Only the pictures should be dropped; every line of the data must come back exactly as written.
* * * * *
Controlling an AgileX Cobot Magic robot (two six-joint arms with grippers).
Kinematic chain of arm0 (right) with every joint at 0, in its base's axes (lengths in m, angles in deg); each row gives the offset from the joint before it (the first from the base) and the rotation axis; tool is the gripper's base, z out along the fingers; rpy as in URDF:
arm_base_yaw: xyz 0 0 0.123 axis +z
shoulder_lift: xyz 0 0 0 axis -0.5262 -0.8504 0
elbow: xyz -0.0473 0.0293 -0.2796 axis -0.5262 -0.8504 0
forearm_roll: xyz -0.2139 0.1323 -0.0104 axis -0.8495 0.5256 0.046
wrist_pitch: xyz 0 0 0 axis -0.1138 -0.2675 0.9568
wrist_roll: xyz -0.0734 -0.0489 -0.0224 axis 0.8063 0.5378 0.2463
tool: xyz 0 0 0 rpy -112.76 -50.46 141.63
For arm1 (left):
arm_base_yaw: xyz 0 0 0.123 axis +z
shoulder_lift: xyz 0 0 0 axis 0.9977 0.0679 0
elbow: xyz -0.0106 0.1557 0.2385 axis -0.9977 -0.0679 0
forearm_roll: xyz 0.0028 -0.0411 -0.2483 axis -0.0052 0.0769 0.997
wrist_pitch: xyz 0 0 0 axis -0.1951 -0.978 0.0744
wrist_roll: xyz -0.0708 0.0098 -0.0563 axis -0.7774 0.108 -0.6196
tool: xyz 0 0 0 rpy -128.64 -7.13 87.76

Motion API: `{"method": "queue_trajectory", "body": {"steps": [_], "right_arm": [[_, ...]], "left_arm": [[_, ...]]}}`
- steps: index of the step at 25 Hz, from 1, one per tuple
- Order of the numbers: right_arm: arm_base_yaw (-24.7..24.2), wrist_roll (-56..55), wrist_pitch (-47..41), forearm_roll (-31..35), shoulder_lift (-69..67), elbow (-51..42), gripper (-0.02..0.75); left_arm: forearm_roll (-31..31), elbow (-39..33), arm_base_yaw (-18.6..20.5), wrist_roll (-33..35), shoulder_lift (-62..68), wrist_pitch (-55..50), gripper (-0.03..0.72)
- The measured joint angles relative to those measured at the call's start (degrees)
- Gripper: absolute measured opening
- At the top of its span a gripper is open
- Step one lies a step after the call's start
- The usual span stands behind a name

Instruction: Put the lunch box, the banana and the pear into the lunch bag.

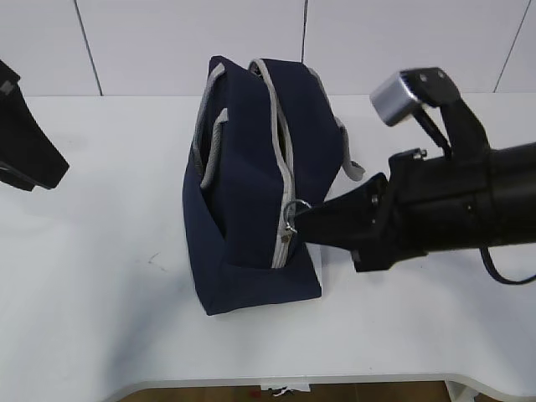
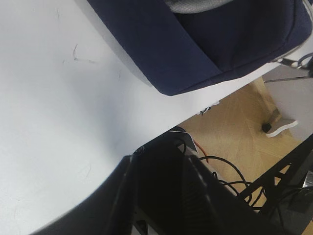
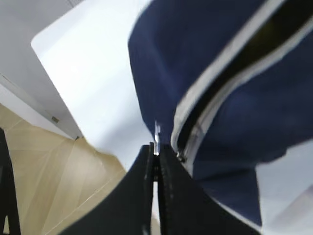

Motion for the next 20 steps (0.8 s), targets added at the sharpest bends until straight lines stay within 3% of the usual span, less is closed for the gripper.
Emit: {"method": "queue_trajectory", "body": {"steps": [11,20], "right_arm": [[0.00,-1.26,0.71,-0.84,-3.29,11.34,-0.010],[0.00,-3.69,-1.00,2.20,-9.22,19.22,-0.010]], "left_arm": [[-0.67,0.00,0.00,1.01,-0.13,0.00,0.244],[-3.54,0.00,0.00,2.88,-0.13,0.00,0.249]]}}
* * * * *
### EXERCISE ANSWER
Controlling an AgileX Cobot Magic robot (two six-joint arms with grippers).
Kinematic chain of arm0 (right) with every joint at 0, in its base's axes (lengths in m, angles in deg); each row gives the offset from the joint before it (the first from the base) and the rotation axis; tool is the gripper's base, z out along the fingers; rpy as in URDF:
arm_base_yaw: xyz 0 0 0.123 axis +z
shoulder_lift: xyz 0 0 0 axis -0.5262 -0.8504 0
elbow: xyz -0.0473 0.0293 -0.2796 axis -0.5262 -0.8504 0
forearm_roll: xyz -0.2139 0.1323 -0.0104 axis -0.8495 0.5256 0.046
wrist_pitch: xyz 0 0 0 axis -0.1138 -0.2675 0.9568
wrist_roll: xyz -0.0734 -0.0489 -0.0224 axis 0.8063 0.5378 0.2463
tool: xyz 0 0 0 rpy -112.76 -50.46 141.63
For arm1 (left):
arm_base_yaw: xyz 0 0 0.123 axis +z
shoulder_lift: xyz 0 0 0 axis 0.9977 0.0679 0
elbow: xyz -0.0106 0.1557 0.2385 axis -0.9977 -0.0679 0
forearm_roll: xyz 0.0028 -0.0411 -0.2483 axis -0.0052 0.0769 0.997
wrist_pitch: xyz 0 0 0 axis -0.1951 -0.978 0.0744
wrist_roll: xyz -0.0708 0.0098 -0.0563 axis -0.7774 0.108 -0.6196
tool: xyz 0 0 0 rpy -128.64 -7.13 87.76

Motion API: `{"method": "queue_trajectory", "body": {"steps": [_], "right_arm": [[_, ...]], "left_arm": [[_, ...]]}}`
- steps: index of the step at 25 Hz, from 1, one per tuple
- Order of the numbers: right_arm: arm_base_yaw (-24.7..24.2), wrist_roll (-56..55), wrist_pitch (-47..41), forearm_roll (-31..35), shoulder_lift (-69..67), elbow (-51..42), gripper (-0.02..0.75); left_arm: forearm_roll (-31..31), elbow (-39..33), arm_base_yaw (-18.6..20.5), wrist_roll (-33..35), shoulder_lift (-62..68), wrist_pitch (-55..50), gripper (-0.03..0.72)
- The measured joint angles relative to those measured at the call's start (degrees)
- Gripper: absolute measured opening
- At the top of its span a gripper is open
- Step one lies a step after the call's start
- The usual span stands behind a name

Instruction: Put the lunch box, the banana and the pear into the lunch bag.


Motion for the next 20 steps (0.8 s), targets added at the sharpest bends until straight lines stay within 3% of the usual span, less is closed for the gripper.
Emit: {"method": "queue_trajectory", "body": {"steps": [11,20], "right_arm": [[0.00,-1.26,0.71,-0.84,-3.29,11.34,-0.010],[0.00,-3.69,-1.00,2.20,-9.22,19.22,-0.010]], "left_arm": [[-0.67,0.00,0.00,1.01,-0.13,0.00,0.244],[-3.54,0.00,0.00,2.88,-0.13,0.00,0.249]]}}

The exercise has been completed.